Not only did he conquer the fiction world with his incredible ability to immortalise his own life experiences through characters that fell from his head to his pen, but he also left a huge mark on the realm of personal and social development that is still exceptionally relevant. He lived in an age where he was perfectly positioned to influence so many people who would become legends themselves including Victor Hugo and Mahatma Gandhi. Born in 1828 at his family’s estate ‘Yasnaya Polyana’ to Count Nikolai Tolstoy and Countess Mariya Tolstaya, Leo was the fourth of five children. The Tolstoy family was of old Russian nobility and lived in the silver spoon luxury such a title and family history affords. Financial freedom was the only security the family were rendered as, even though the family were exceptional honorable and moral outliers of their time, death seemed to come all too soon for all too many. Leo’s mother died when he was only two years old and her memory would serve as a moral pinnacle that would some times cause and others times soothe his darkest moments of despair and anguish.

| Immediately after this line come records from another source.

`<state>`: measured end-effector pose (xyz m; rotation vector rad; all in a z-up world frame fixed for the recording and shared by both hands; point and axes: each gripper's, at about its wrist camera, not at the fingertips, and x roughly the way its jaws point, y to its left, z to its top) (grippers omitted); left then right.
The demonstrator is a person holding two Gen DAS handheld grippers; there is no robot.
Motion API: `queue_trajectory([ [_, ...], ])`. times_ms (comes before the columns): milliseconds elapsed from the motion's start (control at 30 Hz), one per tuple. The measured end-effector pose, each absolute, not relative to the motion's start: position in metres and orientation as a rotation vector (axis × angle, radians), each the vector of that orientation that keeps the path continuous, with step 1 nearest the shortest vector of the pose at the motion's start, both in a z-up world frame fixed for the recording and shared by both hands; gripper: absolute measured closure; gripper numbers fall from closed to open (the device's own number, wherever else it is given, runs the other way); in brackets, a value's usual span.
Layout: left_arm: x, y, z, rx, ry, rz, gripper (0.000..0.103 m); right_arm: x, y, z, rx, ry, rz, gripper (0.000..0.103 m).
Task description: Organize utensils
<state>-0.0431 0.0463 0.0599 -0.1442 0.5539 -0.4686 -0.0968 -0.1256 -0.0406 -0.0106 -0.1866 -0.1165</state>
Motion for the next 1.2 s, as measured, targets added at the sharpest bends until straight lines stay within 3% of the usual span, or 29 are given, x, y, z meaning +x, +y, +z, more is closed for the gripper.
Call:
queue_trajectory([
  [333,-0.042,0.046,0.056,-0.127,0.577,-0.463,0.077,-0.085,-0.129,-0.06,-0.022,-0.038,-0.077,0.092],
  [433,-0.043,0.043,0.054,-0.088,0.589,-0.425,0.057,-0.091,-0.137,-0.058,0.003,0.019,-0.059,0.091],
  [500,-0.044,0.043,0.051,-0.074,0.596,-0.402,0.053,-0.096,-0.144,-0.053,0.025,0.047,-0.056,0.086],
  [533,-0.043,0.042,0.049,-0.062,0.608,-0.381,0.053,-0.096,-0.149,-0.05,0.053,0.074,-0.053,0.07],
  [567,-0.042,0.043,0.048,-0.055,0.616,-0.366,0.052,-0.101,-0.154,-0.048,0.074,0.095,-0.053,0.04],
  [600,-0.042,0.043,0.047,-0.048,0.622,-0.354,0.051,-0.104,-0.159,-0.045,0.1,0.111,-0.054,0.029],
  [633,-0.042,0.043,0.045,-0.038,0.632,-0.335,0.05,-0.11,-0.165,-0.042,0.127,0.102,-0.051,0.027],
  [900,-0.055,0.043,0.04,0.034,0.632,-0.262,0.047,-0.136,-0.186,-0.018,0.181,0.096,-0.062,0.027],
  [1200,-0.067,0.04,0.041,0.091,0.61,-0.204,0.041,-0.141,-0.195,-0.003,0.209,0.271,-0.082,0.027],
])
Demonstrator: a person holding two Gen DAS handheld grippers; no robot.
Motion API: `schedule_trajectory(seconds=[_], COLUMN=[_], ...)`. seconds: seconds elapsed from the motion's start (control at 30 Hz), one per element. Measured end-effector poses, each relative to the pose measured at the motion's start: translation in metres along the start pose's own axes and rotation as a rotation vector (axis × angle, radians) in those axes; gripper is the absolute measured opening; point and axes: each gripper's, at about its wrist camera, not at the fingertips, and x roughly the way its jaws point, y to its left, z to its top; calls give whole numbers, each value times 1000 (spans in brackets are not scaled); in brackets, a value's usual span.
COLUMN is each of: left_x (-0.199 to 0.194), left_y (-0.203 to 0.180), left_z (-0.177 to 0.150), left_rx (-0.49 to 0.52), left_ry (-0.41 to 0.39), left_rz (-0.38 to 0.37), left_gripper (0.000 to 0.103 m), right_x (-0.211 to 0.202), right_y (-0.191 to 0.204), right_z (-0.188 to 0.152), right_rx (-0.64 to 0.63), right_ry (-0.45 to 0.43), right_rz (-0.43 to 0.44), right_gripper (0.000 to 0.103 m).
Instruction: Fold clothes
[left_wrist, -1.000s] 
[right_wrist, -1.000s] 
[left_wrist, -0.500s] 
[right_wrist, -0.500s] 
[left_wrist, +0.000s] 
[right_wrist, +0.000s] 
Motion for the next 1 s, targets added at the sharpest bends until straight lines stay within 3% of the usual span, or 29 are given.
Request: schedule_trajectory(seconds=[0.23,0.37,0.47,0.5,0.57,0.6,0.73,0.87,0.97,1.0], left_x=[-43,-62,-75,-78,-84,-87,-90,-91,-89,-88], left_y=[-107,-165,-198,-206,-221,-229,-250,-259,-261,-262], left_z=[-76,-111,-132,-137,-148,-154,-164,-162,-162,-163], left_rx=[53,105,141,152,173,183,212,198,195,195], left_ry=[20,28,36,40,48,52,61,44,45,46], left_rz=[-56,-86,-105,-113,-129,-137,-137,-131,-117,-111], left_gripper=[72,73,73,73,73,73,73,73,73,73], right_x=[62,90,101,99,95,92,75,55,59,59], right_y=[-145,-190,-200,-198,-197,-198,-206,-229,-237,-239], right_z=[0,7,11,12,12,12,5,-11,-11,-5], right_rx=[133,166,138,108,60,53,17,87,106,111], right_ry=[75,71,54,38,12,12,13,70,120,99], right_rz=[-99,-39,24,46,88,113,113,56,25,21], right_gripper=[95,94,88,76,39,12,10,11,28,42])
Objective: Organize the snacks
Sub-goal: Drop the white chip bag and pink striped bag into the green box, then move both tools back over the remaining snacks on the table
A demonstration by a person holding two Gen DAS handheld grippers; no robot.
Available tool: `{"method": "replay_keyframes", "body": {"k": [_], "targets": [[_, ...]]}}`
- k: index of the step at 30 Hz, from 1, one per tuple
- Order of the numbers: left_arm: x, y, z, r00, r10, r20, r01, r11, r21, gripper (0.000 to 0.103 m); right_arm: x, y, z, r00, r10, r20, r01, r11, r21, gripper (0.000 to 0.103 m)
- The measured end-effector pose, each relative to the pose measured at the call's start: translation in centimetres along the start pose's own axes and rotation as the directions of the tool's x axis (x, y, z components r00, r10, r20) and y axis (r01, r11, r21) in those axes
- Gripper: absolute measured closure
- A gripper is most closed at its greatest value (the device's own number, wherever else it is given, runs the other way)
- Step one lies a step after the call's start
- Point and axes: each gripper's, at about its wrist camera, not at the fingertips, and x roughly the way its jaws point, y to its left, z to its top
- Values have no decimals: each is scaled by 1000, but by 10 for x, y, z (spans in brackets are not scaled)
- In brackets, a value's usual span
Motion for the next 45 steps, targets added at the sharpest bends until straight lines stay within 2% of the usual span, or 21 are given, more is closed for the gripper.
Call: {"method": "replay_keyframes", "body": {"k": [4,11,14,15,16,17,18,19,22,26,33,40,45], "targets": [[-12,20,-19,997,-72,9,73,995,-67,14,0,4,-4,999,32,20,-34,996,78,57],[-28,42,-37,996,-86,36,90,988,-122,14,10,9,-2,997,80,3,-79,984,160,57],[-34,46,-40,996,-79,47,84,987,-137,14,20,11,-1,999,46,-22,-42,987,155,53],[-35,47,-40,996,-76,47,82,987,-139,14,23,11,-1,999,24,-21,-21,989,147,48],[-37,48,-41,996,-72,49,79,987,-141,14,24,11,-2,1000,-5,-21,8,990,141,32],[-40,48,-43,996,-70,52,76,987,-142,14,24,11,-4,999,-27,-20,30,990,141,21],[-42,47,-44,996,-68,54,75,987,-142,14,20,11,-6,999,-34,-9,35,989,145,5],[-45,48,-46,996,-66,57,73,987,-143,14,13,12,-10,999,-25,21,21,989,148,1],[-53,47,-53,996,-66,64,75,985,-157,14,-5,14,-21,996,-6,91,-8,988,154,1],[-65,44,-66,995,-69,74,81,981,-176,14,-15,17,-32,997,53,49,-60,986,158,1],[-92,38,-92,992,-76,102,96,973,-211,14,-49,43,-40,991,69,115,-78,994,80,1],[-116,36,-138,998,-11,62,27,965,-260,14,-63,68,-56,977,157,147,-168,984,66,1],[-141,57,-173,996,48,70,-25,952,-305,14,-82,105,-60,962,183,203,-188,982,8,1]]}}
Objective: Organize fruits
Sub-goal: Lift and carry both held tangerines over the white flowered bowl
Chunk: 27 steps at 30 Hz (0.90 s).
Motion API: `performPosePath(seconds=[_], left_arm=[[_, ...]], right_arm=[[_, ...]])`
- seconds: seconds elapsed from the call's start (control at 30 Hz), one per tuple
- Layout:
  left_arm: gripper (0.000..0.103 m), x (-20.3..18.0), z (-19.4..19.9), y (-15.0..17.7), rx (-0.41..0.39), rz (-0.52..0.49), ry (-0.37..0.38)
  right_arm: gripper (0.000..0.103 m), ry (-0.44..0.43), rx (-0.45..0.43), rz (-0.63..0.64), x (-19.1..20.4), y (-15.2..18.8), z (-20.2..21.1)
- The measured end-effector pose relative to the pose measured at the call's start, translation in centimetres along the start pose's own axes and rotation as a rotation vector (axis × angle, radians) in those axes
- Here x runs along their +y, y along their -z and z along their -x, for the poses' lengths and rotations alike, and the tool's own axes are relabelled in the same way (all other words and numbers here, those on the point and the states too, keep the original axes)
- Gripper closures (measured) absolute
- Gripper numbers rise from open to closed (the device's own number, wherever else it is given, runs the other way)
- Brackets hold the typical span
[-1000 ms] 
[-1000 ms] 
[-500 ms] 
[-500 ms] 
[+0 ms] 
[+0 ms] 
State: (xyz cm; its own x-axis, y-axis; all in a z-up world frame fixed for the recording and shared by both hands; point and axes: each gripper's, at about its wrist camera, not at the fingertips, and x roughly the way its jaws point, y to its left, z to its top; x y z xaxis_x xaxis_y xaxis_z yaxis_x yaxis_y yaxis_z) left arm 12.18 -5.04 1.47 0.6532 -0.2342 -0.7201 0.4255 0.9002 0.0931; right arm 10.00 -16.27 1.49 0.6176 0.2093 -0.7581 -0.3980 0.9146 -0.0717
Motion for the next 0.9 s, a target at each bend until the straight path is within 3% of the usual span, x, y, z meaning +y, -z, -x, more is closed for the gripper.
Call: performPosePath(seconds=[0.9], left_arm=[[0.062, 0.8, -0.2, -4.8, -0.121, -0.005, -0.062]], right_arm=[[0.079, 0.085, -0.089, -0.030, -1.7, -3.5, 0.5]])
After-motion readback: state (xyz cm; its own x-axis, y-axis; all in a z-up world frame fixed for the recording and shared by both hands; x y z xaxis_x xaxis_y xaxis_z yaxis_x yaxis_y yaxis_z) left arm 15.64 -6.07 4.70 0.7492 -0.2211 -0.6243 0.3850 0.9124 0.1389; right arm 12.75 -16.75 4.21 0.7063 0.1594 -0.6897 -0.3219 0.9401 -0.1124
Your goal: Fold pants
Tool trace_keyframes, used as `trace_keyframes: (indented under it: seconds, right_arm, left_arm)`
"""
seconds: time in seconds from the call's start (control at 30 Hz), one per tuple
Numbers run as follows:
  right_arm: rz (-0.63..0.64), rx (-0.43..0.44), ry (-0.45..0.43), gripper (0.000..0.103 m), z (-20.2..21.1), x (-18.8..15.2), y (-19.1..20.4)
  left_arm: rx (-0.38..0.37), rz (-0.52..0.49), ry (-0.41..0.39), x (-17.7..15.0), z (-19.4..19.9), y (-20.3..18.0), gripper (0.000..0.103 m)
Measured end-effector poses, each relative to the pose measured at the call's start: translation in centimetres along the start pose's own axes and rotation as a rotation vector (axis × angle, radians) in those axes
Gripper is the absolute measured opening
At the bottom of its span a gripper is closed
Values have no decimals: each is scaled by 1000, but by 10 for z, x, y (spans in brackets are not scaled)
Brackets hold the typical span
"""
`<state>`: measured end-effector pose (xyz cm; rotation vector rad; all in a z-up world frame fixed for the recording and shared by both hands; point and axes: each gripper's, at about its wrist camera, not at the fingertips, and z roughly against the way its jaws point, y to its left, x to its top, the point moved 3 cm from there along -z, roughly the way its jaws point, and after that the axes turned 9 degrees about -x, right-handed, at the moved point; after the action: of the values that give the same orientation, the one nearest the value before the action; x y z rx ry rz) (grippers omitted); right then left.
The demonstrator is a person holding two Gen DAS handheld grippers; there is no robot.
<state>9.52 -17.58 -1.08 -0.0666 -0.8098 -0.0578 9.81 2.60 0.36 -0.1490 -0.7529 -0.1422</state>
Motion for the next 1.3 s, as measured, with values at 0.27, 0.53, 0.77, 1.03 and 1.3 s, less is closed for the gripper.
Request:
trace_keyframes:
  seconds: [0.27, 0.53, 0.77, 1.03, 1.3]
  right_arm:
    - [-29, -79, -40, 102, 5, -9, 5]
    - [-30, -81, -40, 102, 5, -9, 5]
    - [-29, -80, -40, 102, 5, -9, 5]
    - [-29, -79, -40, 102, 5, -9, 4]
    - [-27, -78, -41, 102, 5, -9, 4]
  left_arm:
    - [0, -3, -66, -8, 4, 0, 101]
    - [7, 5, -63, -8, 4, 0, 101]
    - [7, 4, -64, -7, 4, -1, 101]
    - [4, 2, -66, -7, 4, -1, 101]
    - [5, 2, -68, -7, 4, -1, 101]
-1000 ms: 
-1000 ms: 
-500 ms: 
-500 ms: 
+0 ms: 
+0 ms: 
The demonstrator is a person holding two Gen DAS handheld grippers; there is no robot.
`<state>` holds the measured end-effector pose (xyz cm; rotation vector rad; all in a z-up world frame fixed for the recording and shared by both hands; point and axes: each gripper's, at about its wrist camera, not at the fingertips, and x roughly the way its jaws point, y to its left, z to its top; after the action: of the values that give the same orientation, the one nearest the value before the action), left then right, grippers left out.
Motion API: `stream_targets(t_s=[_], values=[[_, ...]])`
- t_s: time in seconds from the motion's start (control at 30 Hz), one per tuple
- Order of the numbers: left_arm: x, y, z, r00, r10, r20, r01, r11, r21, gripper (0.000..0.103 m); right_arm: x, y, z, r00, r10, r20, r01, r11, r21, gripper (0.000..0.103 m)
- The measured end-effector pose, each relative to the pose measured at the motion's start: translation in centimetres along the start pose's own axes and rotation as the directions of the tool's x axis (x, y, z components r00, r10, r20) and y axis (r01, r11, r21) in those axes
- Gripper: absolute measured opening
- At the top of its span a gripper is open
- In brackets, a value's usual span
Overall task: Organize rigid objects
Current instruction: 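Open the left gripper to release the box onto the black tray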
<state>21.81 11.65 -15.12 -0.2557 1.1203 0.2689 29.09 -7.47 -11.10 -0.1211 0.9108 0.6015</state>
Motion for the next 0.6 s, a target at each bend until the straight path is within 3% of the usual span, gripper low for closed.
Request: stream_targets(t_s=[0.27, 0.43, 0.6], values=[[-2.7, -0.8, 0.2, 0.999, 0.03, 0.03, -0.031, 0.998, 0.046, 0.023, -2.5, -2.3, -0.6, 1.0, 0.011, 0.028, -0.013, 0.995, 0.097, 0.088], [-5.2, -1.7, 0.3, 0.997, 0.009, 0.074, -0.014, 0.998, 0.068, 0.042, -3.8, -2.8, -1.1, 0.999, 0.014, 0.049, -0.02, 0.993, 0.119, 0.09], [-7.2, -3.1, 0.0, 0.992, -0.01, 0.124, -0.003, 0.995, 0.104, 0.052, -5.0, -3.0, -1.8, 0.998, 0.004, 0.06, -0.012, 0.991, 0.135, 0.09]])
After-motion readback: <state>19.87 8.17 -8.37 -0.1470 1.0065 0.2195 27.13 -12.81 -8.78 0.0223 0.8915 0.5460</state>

It was at Yasnaya Polyana Lev’s older brother, Nikolay, told a five year old Leo that he knew the secret of how to make the whole of humanity happy. He had written the secret on a little green stick and buried it in the forest. The one who would find the green stick could make all people happy, ensure there were no wars and cure all diseases. Leo’s incredible and idealistic imagination ran wild with this story and would often look for the stick, hoping to bring peace and happiness to all. The story was something that would evolve with him as he grew older, from a fable to an obsession for knowledge on how to help himself and his fellow man.

“I then believed that there was a little green stick whereon was written something which would destroy all evil in men and give them great blessings, so I now believe that such truth exists among people and will be revealed to them and will give them what it promises.”

Two years later the Tolstoy family moved to Moscow so the boys could attend school and that summer life was upended when Leo’s father died suddenly. The two older children stayed in Moscow and Leo and the other young ones moved back to Yasnaya Polyana. Naturally, Leo took his father’s death extremely hard and watched his Grandmother, who lived with them, suffer severely at the loss of her son. He would also experience this profound loss later in life, outliving six children of his own. His Grandmother died two years later. Aunt Aline, who the two eldest boys were living with in Moscow, also died so the children were reunited in 1841 when Leo was thirteen. They were all moved to Kazan to be with Aunt Helena Yushkof. Aunt Helena was married to the Governor of Kazan and they lived in the Grand Governor’s Residence. It is this time of upheaval, loss of innocence, and death that caused Leo to ask his first deep and painful questions on death, happiness and spirituality. With questions in his head, a heavy heart and steadfast saintly memories of his parents, he was forging a strong and an exceptional value based personality that enabled him to become emotionally self reliant yet the standards he wanted to live up to would forever, and unforgivably to him, fall short.

The first of many dour moral tests that would rupture his standards came not long after his fourteenth birthday when Leo’s older brothers decided it was time for him to be introduced to sex. They took him to a brothel which was located next to a monastery where Leo’s Grandfather was buried. The act itself for young and innocent Leo was a great sacrilege, being a child and losing both parents whose memories stood for all that was incorruptible and pure made this transition relentlessly deplorable and would cast a shadow throughout his life and work. He became completely at odds with his sexual desires and moral beliefs. This dissonance would be cemented in him forever, even to the point where, although be it much later on, he would preach abstinence.

Tolstoy, Lev Tolstoy

“When my brothers took me for the first time to a brothel and I accomplished this act, I then stood by the woman’s bed and wept.”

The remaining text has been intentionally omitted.